On December 21, 2018, the seventh amendment to the EEG was enacted. The most relevant change to come out of this amendment is the new obligation to equip wind turbines with need-controlled nighttime identification. Prior to this amendment, wind turbines in Germany with a height of 100 meters or more were required to be marked by flashing signals at night for aviation security reasons. However, the amendment requires that after July 1, 2020, plant operators will be obligated to install need-controlled nighttime identification to ensure that the signals only start flashing at night when an aircraft actually approaches. This obligation applies to both new and existing installations and therefore will require that existing wind farms be retrofitted. Moreover, it applies not only to onshore wind farms, but also to certain offshore farms, namely those in the territorial sea, in zone one of the exclusive economic zone of the North Sea and those in the exclusive economic zone of the Baltic Sea.

This obligation is not to be taken lightly. First, the penalty for noncompliance is costly. During any period of noncompliance, the feed-in tariff will be reduced to the monthly market value for the period that the operator of the wind farm remains in violation, meaning that the operator will lose the right to receive the so-called "market premium" for the power generated during any period of noncompliance. Next, this new requirement affects a majority of the wind turbines currently in operation in Germany. Indeed, according to estimates, it will affect approximately 18,000 wind turbines in Germany. Put another way, 60 percent of the approximately 30,000 wind turbines currently operating in Germany will need to be retrofitted to comply with this obligation.

The costs of retrofitting will depend on which technology is used. Until now, only rather expensive radar systems were legally permitted, at a cost of around 100,000€ per turbine. The amended EEG expressly provides, however, that equipment for the use of transponder signals from aircraft can also be used. This solution is considerably more cost effective, as according to the explanatory memorandum to the law, the costs for these receivers are approximately 30,000€ for an entire wind farm. Unfortunately, this transponder technology is not yet approved and although the general administrative regulation for the marking of aviation obstacles is likely to be adapted soon, wind farm operators who want to use the transponder technology for retrofitting should keep a close eye on developments with respect to the approval of such technology.

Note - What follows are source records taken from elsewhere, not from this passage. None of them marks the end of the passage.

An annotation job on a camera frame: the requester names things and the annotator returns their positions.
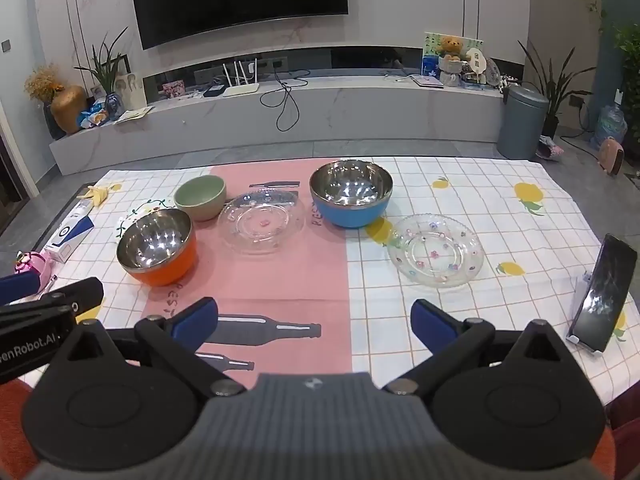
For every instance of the blue snack packet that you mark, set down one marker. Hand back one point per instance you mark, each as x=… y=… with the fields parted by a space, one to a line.
x=95 y=116

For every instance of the checkered lemon print tablecloth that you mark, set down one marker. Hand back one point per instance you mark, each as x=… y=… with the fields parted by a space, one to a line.
x=350 y=280

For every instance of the white round hand fan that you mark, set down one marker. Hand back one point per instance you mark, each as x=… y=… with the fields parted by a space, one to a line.
x=476 y=60

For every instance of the grey trash can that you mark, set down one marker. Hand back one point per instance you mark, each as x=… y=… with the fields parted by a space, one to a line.
x=520 y=120

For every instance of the orange steel bowl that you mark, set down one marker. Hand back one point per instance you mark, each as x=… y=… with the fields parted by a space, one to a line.
x=165 y=272

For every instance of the green leafy plant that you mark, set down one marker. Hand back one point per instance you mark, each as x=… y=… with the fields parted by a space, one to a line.
x=105 y=67

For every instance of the clear glass plate purple flowers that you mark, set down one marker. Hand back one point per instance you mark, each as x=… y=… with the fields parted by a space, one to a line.
x=435 y=252

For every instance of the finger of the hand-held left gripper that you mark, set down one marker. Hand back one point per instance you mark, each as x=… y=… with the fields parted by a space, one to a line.
x=17 y=289
x=75 y=297

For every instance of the yellow banana peel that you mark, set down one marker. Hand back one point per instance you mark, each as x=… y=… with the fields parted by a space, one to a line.
x=97 y=194

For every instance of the white plate with vine rim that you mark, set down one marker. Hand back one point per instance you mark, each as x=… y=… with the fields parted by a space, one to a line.
x=141 y=207

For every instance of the pink plastic toy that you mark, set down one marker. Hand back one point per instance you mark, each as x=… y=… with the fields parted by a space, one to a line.
x=32 y=264

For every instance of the blue water jug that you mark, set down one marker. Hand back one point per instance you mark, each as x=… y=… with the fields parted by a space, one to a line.
x=609 y=127

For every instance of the clear glass plate pink flowers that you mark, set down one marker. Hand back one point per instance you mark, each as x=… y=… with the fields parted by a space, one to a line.
x=260 y=222

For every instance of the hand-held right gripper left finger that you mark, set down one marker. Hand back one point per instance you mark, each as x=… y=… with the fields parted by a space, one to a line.
x=197 y=321

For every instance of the pink slipper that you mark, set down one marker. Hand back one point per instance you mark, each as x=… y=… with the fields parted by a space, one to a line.
x=549 y=150

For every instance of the golden vase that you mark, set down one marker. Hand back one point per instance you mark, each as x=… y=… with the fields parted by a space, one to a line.
x=70 y=110

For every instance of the pink notebook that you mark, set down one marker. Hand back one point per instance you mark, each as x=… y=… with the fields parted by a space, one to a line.
x=427 y=81

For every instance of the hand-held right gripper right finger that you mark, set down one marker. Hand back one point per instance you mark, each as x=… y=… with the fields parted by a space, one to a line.
x=431 y=321

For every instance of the pink space heater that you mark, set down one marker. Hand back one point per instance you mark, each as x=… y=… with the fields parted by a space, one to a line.
x=609 y=157

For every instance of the tall potted plant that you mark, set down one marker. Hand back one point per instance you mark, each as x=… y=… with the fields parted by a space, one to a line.
x=552 y=90

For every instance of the grey marble television console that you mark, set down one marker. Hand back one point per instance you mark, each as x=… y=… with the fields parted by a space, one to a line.
x=350 y=110

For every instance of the black smartphone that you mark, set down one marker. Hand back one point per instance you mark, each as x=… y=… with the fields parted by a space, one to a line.
x=605 y=290

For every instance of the white router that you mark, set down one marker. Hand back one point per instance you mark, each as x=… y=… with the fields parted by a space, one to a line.
x=241 y=88

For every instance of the blue steel bowl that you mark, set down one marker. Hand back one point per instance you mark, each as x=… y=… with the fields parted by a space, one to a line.
x=350 y=212

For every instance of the green and blue painting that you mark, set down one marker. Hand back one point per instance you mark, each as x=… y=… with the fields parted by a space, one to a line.
x=430 y=60

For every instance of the white printed card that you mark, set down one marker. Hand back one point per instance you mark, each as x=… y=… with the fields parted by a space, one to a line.
x=131 y=90

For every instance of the dark green bushy plant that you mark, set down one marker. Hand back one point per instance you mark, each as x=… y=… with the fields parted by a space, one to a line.
x=629 y=60

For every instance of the decorative patterned plate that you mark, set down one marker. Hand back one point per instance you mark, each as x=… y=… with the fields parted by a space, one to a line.
x=493 y=74

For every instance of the blue vase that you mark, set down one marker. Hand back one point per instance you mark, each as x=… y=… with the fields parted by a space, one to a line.
x=113 y=106

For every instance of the white and blue carton box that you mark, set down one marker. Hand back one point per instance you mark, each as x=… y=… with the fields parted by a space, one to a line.
x=70 y=235

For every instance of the pink photo card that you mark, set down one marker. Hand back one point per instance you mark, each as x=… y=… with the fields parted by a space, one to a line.
x=174 y=90

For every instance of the pale paper sheets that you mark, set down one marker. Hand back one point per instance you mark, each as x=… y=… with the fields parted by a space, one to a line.
x=132 y=115

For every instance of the green ceramic bowl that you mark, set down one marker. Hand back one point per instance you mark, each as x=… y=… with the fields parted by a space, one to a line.
x=200 y=200

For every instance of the dried yellow flowers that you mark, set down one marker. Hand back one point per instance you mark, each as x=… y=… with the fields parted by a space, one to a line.
x=42 y=82

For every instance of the dark blue box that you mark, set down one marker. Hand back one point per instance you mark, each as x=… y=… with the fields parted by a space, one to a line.
x=214 y=91

It is also important to note that permits must be obtained to retrofit a nighttime identification system. The device must be approved by German Air Traffic Control for nighttime identification. Prior to use on a turbine at a specific location, the approval of the responsible aviation authority is also required. In addition, from an emission control law perspective, the installation will often be an ancillary installation to the wind turbine which requires, prior to installation, a notification of change in accordance with Section 15 of the Federal Emission Control Act. Of course, the determination of which permits will be required ultimately depends on the concrete technical solution in the individual case.

Given the rather ambitious timeframe for the implementation of this retrofitting obligation, an extension option has been incorporated into the law, pursuant to which the Federal Network Agency can extend the implementation period if the necessary technical equipment is not available in the market in sufficient quantities. The Federal Network Agency may, upon application, also allow exceptions in individual cases, in particular for smaller wind farms, if the fulfilment of the obligation is economically unreasonable. This is a discretionary decision of the Federal Network Agency for individual cases and the criteria under which such exemptions may be granted are not yet clear.